DATASET RECORDS:
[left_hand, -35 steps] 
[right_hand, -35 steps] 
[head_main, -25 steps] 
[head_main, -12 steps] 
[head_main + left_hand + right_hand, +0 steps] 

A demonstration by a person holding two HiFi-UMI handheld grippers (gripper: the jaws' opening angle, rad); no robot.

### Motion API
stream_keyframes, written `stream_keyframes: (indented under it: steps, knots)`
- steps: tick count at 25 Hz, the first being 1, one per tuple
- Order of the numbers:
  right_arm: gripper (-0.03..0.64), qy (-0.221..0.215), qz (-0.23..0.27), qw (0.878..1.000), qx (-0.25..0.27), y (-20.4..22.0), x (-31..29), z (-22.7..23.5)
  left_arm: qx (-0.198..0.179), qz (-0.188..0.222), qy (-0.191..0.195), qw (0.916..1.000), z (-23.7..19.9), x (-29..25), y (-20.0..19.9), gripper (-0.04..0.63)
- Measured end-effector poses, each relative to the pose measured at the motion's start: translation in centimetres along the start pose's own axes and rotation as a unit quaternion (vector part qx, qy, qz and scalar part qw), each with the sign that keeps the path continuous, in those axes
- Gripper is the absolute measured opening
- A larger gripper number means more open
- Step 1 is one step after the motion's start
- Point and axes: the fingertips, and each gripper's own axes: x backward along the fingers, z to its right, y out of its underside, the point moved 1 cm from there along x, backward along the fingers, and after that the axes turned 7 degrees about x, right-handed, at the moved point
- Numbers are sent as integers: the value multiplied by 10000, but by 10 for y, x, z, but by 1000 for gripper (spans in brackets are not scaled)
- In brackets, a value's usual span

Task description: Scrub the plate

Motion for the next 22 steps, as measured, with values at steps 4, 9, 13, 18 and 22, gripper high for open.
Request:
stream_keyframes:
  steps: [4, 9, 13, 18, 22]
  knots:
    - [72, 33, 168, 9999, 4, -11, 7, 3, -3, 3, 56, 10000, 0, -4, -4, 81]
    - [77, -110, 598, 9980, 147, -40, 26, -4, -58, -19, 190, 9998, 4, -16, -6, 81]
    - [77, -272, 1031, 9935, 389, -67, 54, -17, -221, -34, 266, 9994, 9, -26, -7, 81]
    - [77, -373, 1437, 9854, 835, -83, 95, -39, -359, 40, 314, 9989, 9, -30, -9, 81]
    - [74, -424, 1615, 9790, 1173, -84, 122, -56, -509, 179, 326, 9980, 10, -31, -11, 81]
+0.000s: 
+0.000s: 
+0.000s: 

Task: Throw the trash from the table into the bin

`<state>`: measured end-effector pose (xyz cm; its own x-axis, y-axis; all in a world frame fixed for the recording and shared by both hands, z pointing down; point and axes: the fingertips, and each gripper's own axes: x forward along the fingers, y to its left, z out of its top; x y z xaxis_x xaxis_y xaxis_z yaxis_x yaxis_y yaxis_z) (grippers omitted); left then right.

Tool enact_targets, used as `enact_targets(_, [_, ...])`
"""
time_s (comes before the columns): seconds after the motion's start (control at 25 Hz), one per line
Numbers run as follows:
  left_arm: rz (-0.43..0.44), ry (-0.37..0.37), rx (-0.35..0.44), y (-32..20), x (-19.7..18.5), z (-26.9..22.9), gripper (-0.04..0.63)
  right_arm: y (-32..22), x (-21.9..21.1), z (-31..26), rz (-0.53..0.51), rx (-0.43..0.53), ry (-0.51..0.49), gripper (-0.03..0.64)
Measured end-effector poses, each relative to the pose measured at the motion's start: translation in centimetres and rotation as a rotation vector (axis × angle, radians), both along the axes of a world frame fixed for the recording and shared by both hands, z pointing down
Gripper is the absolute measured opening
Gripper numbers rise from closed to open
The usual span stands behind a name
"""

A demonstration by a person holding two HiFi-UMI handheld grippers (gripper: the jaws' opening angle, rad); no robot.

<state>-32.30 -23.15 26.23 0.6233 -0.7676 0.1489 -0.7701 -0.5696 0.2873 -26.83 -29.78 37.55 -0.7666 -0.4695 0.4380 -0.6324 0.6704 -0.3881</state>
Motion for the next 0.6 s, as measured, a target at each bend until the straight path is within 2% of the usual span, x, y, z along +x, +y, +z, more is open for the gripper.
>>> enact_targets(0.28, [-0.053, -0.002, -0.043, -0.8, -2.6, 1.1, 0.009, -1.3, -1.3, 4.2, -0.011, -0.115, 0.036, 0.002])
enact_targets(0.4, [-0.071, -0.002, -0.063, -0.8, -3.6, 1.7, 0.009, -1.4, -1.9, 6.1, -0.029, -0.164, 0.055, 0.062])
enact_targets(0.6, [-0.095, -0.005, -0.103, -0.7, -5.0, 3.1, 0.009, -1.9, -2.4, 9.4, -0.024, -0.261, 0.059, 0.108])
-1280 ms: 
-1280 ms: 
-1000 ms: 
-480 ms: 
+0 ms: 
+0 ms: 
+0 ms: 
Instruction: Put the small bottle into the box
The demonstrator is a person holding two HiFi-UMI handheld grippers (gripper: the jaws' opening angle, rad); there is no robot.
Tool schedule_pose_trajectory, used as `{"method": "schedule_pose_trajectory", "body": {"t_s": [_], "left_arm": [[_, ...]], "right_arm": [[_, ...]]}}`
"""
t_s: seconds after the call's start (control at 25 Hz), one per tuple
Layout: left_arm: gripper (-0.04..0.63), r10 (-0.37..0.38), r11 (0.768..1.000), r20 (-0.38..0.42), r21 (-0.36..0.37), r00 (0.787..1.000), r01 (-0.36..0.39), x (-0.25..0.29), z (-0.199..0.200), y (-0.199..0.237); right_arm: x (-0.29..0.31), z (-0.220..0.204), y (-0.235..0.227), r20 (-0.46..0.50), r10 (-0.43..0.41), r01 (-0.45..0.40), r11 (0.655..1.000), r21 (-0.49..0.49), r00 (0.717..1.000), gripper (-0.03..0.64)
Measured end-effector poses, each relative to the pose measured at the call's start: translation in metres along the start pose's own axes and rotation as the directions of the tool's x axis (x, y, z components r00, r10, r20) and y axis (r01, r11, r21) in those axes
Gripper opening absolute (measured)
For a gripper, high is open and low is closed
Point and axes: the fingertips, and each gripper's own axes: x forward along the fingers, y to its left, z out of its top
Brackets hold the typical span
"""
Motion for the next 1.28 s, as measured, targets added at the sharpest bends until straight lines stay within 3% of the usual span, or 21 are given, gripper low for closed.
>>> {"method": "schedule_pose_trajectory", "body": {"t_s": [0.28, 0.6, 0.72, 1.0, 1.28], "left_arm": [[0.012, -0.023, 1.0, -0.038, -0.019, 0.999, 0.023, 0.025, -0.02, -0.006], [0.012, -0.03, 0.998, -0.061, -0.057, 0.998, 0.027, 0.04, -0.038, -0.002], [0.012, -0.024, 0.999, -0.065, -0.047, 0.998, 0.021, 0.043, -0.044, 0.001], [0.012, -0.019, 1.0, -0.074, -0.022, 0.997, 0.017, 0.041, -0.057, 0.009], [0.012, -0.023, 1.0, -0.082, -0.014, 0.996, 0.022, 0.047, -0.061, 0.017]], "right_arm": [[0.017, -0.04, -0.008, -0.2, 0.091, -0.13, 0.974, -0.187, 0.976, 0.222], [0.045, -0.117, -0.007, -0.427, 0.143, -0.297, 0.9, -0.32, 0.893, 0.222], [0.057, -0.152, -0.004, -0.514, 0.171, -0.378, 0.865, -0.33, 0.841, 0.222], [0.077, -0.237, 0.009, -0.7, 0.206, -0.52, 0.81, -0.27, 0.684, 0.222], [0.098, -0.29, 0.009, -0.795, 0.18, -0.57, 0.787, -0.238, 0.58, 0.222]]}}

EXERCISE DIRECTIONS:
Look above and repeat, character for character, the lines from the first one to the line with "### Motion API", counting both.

OUTPUT OF THE EXERCISE:
[left_hand, -35 steps] 
[right_hand, -35 steps] 
[head_main, -25 steps] 
[head_main, -12 steps] 
[head_main + left_hand + right_hand, +0 steps] 

A demonstration by a person holding two HiFi-UMI handheld grippers (gripper: the jaws' opening angle, rad); no robot.

### Motion API

Nothing remains to be done for this exercise.